My Name Is Khan (initialism as MNIK) is a Bangladeshi romantic action film directed by Badiul Alam Khokon. The film stars Shakib Khan, Apu Biswas, Prabir Mitra and Misha Sawdagor in the lead roles. It was released on Eid-ul-Fitr, 9 August 2013.

==Cast==
- Shakib Khan as Sagor Khan
- Apu Biswas as Jhinuk Chowdhury
- Prabir Mitra as Suleman Khan, Grandfather of Sagor Khan
- Subrata as Sajjad Khan, Sagor Khan's father
- Olka Sarker as Sagor Khan's mother, wife of Sajjad Khan
- Rehana Jolly – herself
- Nuton as Sharmin Jahan Chowdhury, Mother of Jhinuk Chowdhury
- Sadek Bachchu – Jhinuk Chowdhury's Father
- Misha Sawdagor as Ramiz Raja
- Afzal Sharif
- Ilias Kobra
- Puja Cherry Roy as the child artist

==Music==
The soundtrack of My Name Is Khan was composed by Ali Akram Shubho.
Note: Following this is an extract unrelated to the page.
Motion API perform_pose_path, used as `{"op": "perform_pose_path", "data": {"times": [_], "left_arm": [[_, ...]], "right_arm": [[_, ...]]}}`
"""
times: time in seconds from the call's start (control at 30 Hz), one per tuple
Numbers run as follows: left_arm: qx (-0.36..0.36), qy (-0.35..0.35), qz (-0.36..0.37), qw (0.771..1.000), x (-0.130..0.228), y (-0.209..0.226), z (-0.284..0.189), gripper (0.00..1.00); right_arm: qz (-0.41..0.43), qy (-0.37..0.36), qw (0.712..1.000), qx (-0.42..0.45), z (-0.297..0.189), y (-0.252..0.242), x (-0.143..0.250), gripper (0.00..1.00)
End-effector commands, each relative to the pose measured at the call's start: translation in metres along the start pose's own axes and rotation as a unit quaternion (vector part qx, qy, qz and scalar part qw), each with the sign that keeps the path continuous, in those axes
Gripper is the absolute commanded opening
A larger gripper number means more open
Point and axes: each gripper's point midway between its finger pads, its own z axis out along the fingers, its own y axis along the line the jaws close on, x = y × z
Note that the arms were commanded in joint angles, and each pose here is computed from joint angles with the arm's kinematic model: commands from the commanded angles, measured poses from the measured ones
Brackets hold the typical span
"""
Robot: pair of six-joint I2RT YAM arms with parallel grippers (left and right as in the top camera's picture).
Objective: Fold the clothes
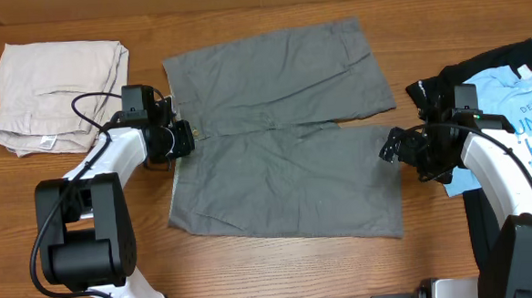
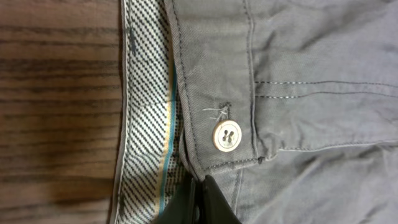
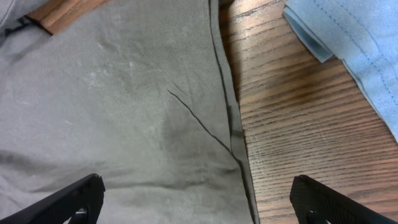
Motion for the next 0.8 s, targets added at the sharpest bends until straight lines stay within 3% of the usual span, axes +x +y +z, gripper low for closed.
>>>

The song "My Name Is Khan" was released as a promotional single on 21 July 2013, the video promo of the song "Jibon Amar" was released on 26 July 2013. and on 30 July 2013, the promo video of "Shokale Tomae Dekhi" was released.

Track listing
| No. | Title | Singer(s) | Length |
|---|---|---|---|
| 1. | "My Name Is Khan (This song copied from Telugu song Racha from movie Racha)" | S I Tutul | 3:48 |
| 2. | "Jibon Amar" | Asif, Doly Sayontoni | 5:50 |
| 3. | "Shokale Tomaye Dekhi (This song copied from Telugu song Vaastu Bagunde from movie Dammu)" | Doly Sayontoni, Palash | 3:50 |

==Production==
The film was shot in Bangladesh and Thailand.